La ragazza constatò che nonostante i modi di fare un po’ strani e un curioso accento, Will sembrava simpatico.
“Sto bene.” Disse infine.
“Ottimo. Che diamine, se fossi riuscito a tirarle una pallonata in faccia…”
Fece un gesto esplicito e poi mormorò di nuovo “che diamine.”
Belle sorrise.
“Apprezzo la cavalleria.”
Avrei voluto vedere Robert tirarle una pallonata in faccia.
“Ora dovrei andare. Comunque sono felice che il tuo naso sia ancora dritto”
“Sì…sì sono felice anche io.” Asserì Belle placidamente.
Will si allontanò con le mani in tasca; ad un certo punto si girò e le fece un altro cenno con la mano e urlò “Ci vediamo in giro!” poi sparì in un’aula.
Lei aprì il suo armadietto e iniziò ad infilare dentro alcuni libri, pensando che Will era stato davvero gentile a chiederle come stava e che forse in quella scuola c’era ancora qualcuno di umano e compassionevole.
Poi, mentre sistemava le sue cose, con la coda dell’occhio vide Robert.
Ormai ci aveva fatto l’abitudine, a riconoscerlo rapidamente in modo da poterlo evitare o semplicemente da poter infilarsi in qualche aula vuota o in qualche bagno.
Ma non c’era nessun posto dove nascondersi e Belle sapeva perfettamente che lui l’aveva vista parlare con Will e che quel giorno sarebbe stato un giorno importante per loro se fossero stati insieme, sarebbe quasi stato il loro mesiversario ( in realtà consideravano la “loro” data il giorno di San Valentino), sarebbe stato un mese dalla loro prima volta, un mese da quando si erano detti che si stavano innamorando…
Spinta da una forza misteriosa si girò anche lei ed incontrò il suo sguardo.
Non sapeva perché l’avesse fatto, forse una parte di lei voleva sfidarlo, forse voleva solo vederlo e capire se anche lui ci aveva pensato quella mattina…
Durò un momento. Poi Robert si girò e proseguì dritto, teso come una corda di violino, mentre Belle raccolse la sua borsa e camminò tremante nella direzione opposta.
 
Altri giorni passarono e Belle non poté fare a meno di notare che lei e Will si incontravano spesso nei corridoi e lui la salutava con entusiasmo.

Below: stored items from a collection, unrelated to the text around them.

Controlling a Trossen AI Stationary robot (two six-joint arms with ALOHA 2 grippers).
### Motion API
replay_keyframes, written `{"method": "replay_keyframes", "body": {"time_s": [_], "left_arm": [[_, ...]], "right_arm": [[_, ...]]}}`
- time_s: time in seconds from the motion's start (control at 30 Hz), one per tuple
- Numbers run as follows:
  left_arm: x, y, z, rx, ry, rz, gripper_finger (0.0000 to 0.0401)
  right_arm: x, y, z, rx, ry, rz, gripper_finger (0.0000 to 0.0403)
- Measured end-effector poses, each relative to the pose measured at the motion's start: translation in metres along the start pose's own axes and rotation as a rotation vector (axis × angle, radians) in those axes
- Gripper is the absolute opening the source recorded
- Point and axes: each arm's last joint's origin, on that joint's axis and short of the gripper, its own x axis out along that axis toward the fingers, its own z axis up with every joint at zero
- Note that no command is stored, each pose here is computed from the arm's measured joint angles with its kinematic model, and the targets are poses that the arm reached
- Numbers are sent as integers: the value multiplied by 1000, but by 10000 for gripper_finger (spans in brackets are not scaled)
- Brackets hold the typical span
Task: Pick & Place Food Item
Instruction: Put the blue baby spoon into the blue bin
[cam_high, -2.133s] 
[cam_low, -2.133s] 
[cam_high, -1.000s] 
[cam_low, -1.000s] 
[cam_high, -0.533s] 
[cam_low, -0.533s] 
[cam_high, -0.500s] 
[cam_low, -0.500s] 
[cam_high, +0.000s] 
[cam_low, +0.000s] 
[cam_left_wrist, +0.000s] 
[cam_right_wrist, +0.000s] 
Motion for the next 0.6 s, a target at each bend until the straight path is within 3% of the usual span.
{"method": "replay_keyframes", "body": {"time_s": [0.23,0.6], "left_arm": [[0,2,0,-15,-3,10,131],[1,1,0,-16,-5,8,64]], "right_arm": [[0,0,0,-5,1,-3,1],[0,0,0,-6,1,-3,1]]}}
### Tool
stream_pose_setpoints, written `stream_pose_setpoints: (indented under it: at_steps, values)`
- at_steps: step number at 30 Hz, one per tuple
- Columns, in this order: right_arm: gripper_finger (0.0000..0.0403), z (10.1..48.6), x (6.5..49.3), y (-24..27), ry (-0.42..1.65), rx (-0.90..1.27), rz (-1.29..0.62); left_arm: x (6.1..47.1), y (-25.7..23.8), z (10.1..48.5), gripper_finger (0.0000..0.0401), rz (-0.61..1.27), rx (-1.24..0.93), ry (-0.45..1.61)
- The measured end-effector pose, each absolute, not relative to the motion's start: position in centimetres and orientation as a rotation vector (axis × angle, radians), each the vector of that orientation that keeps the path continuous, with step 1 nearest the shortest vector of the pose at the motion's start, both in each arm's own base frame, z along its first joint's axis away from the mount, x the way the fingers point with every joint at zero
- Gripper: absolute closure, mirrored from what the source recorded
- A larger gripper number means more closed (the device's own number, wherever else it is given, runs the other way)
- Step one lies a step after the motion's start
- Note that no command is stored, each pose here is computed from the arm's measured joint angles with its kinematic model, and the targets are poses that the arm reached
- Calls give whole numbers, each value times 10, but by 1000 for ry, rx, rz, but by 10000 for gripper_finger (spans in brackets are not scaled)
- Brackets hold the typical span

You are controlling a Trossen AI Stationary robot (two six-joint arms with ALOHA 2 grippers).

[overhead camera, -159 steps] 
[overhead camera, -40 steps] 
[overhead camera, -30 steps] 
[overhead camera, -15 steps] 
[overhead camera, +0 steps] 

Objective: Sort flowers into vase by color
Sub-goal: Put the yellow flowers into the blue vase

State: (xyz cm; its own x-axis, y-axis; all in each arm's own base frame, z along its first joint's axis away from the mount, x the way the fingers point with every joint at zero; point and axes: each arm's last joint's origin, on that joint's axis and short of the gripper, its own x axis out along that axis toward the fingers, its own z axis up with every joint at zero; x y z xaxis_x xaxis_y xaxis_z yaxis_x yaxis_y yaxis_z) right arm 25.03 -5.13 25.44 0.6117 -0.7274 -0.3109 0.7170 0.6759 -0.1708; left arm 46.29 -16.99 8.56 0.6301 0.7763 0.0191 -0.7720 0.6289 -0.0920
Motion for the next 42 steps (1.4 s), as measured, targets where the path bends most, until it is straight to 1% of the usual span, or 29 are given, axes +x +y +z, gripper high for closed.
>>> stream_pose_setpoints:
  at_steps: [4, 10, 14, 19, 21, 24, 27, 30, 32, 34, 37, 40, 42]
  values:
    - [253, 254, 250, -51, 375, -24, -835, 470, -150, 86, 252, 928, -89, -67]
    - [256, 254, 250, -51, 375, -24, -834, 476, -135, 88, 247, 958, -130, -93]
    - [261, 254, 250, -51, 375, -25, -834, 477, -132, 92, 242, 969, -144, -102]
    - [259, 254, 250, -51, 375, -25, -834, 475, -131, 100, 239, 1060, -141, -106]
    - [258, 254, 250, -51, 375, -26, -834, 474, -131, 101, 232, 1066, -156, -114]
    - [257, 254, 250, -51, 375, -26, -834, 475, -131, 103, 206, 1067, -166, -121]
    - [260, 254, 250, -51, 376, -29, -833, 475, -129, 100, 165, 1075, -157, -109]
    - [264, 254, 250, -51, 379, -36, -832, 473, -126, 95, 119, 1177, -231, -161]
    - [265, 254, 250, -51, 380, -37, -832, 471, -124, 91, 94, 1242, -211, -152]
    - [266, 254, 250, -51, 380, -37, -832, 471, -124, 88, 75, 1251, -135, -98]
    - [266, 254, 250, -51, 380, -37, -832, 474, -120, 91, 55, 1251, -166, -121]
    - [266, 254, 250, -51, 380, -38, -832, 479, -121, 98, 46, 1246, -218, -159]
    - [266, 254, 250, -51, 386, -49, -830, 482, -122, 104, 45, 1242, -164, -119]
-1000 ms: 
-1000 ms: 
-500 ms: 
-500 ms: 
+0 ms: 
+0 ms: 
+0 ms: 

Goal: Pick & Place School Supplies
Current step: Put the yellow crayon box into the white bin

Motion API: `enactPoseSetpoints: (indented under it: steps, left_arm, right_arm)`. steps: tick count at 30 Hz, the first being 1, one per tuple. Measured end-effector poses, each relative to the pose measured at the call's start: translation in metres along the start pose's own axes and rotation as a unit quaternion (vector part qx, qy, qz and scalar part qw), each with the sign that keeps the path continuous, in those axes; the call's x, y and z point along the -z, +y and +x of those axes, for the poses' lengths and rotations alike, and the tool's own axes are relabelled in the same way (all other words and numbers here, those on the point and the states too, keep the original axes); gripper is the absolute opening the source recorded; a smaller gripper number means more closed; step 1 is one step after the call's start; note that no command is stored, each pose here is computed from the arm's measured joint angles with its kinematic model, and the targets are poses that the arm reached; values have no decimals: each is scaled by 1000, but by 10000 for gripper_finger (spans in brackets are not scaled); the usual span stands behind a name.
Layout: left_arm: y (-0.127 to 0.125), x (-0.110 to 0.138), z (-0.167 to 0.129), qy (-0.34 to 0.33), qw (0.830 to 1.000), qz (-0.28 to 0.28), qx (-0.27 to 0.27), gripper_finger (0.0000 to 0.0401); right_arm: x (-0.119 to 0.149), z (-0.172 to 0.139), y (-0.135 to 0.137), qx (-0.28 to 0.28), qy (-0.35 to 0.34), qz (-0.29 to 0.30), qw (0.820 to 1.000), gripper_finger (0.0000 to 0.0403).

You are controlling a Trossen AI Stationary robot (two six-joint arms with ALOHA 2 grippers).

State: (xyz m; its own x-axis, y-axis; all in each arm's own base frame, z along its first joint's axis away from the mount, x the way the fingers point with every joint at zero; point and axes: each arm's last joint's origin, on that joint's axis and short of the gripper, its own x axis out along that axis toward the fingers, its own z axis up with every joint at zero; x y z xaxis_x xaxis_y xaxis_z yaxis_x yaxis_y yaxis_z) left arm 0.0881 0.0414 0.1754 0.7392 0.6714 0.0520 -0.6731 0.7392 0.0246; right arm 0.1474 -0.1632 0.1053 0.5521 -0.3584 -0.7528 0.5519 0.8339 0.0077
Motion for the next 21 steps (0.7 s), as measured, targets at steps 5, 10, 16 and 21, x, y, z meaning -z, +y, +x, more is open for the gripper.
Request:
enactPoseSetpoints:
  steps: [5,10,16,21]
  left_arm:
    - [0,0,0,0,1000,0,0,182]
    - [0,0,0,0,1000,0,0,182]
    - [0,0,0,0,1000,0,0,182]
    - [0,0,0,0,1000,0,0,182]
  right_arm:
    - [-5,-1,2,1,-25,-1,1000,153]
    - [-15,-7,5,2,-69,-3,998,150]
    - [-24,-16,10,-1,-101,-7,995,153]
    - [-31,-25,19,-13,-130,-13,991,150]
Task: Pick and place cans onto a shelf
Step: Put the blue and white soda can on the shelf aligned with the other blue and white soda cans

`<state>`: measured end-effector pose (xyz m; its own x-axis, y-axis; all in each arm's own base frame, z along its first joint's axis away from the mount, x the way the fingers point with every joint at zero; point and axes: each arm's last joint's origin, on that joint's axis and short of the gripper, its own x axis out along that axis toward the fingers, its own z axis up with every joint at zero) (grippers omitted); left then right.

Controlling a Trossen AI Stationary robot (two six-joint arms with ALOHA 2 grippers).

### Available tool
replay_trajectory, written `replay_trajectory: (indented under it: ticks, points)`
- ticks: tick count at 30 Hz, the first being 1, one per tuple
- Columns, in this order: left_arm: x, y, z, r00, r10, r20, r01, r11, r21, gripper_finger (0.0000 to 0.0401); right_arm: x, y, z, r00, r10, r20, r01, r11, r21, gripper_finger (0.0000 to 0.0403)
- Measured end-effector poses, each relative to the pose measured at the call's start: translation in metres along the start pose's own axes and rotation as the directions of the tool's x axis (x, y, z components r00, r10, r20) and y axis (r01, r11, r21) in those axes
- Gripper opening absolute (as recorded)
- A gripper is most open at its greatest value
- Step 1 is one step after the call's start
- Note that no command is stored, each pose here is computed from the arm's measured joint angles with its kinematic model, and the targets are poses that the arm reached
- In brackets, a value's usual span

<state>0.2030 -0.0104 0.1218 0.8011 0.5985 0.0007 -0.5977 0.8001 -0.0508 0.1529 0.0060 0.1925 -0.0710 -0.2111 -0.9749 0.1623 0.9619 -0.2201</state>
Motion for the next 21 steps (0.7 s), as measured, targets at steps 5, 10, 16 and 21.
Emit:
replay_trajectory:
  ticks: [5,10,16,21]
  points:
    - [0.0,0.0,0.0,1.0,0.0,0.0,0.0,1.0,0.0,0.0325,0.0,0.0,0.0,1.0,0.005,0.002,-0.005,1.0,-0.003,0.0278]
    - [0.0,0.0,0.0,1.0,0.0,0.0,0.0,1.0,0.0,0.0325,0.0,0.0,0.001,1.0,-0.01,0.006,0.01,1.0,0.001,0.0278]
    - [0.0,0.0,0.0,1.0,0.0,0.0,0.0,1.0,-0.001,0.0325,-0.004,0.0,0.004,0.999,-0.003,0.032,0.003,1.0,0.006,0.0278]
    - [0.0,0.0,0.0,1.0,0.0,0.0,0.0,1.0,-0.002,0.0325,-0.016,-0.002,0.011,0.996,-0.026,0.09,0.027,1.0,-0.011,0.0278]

Anche Tink glielo fece notare ma Belle decise di glissare.
 
Anche Robert lo notò.
Inizialmente cercò semplicemente di non farci caso. La sera del cinque maggio, a casa sua, si concentrò con tutte le sue forze sul film che stava guardando, pur di non pensare a Belle che chiacchierava col suo nuovo amico.
E i giorni seguenti vide Will Scarlet aggirarsi spesso nei paraggi dell’aula studio dove sapeva benissimo che Belle era solita stare.
Non sembrava che il ragazzo avesse molti amici.
“Probabilmente vuole solo delle amiche” si diceva Robert.
Cercava di non pensarci.
Non doveva pensarci, o sarebbe impazzito.
 

Uno dei giorni della seconda settimana di maggio, Emma entrò in classe con passo spedito.
Regina che fino a quel momento aveva avuto la testa appoggiata sul banco, si rialzò immediatamente e si sistemò automaticamente i capelli.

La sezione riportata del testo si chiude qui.